▸ **Exercise details**:
Print the listing once more, exactly as it stands.
= Beginning of Section =
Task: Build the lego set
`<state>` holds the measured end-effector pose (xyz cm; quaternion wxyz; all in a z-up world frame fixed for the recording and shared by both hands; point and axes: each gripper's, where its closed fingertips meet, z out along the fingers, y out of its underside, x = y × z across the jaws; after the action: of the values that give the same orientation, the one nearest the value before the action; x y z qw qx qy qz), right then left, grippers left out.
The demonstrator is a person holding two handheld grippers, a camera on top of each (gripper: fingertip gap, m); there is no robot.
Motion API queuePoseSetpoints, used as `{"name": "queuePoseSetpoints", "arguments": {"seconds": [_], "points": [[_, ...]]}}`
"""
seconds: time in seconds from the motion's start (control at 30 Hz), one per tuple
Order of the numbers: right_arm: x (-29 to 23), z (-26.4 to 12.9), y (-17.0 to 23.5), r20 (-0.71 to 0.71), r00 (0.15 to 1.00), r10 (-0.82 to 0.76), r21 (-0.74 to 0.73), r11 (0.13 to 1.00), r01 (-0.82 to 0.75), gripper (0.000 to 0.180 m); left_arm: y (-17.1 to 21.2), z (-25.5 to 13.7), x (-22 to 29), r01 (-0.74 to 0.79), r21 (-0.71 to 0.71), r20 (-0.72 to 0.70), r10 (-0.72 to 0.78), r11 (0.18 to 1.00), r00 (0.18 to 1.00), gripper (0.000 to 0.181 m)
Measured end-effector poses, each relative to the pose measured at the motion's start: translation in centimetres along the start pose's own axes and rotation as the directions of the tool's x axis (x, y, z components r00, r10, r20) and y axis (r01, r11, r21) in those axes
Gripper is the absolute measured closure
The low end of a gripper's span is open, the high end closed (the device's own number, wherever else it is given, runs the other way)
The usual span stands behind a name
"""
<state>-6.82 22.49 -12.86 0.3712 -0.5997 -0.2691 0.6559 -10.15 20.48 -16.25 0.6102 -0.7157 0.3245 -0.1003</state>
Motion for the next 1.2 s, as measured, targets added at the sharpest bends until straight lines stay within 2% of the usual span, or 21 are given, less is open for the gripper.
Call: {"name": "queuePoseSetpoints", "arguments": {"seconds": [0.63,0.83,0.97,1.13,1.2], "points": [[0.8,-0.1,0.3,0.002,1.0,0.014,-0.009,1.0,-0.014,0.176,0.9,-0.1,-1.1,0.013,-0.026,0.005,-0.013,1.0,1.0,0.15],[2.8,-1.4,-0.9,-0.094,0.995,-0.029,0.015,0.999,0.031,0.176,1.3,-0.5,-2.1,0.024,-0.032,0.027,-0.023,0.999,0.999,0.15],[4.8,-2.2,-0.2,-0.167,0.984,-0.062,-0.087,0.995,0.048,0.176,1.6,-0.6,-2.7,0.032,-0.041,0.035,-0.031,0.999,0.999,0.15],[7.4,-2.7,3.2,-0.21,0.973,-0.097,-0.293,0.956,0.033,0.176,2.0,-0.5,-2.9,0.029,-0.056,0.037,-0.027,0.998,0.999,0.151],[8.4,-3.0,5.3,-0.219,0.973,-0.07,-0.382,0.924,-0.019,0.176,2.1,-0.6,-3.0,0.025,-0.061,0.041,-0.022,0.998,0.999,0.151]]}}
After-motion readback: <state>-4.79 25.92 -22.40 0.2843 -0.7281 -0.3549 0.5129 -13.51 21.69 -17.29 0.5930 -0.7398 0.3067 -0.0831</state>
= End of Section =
▸ **Solution for this problem**:
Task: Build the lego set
`<state>` holds the measured end-effector pose (xyz cm; quaternion wxyz; all in a z-up world frame fixed for the recording and shared by both hands; point and axes: each gripper's, where its closed fingertips meet, z out along the fingers, y out of its underside, x = y × z across the jaws; after the action: of the values that give the same orientation, the one nearest the value before the action; x y z qw qx qy qz), right then left, grippers left out.
The demonstrator is a person holding two handheld grippers, a camera on top of each (gripper: fingertip gap, m); there is no robot.
Motion API queuePoseSetpoints, used as `{"name": "queuePoseSetpoints", "arguments": {"seconds": [_], "points": [[_, ...]]}}`
"""
seconds: time in seconds from the motion's start (control at 30 Hz), one per tuple
Order of the numbers: right_arm: x (-29 to 23), z (-26.4 to 12.9), y (-17.0 to 23.5), r20 (-0.71 to 0.71), r00 (0.15 to 1.00), r10 (-0.82 to 0.76), r21 (-0.74 to 0.73), r11 (0.13 to 1.00), r01 (-0.82 to 0.75), gripper (0.000 to 0.180 m); left_arm: y (-17.1 to 21.2), z (-25.5 to 13.7), x (-22 to 29), r01 (-0.74 to 0.79), r21 (-0.71 to 0.71), r20 (-0.72 to 0.70), r10 (-0.72 to 0.78), r11 (0.18 to 1.00), r00 (0.18 to 1.00), gripper (0.000 to 0.181 m)
Measured end-effector poses, each relative to the pose measured at the motion's start: translation in centimetres along the start pose's own axes and rotation as the directions of the tool's x axis (x, y, z components r00, r10, r20) and y axis (r01, r11, r21) in those axes
Gripper is the absolute measured closure
The low end of a gripper's span is open, the high end closed (the device's own number, wherever else it is given, runs the other way)
The usual span stands behind a name
"""
<state>-6.82 22.49 -12.86 0.3712 -0.5997 -0.2691 0.6559 -10.15 20.48 -16.25 0.6102 -0.7157 0.3245 -0.1003</state>
Motion for the next 1.2 s, as measured, targets added at the sharpest bends until straight lines stay within 2% of the usual span, or 21 are given, less is open for the gripper.
Call: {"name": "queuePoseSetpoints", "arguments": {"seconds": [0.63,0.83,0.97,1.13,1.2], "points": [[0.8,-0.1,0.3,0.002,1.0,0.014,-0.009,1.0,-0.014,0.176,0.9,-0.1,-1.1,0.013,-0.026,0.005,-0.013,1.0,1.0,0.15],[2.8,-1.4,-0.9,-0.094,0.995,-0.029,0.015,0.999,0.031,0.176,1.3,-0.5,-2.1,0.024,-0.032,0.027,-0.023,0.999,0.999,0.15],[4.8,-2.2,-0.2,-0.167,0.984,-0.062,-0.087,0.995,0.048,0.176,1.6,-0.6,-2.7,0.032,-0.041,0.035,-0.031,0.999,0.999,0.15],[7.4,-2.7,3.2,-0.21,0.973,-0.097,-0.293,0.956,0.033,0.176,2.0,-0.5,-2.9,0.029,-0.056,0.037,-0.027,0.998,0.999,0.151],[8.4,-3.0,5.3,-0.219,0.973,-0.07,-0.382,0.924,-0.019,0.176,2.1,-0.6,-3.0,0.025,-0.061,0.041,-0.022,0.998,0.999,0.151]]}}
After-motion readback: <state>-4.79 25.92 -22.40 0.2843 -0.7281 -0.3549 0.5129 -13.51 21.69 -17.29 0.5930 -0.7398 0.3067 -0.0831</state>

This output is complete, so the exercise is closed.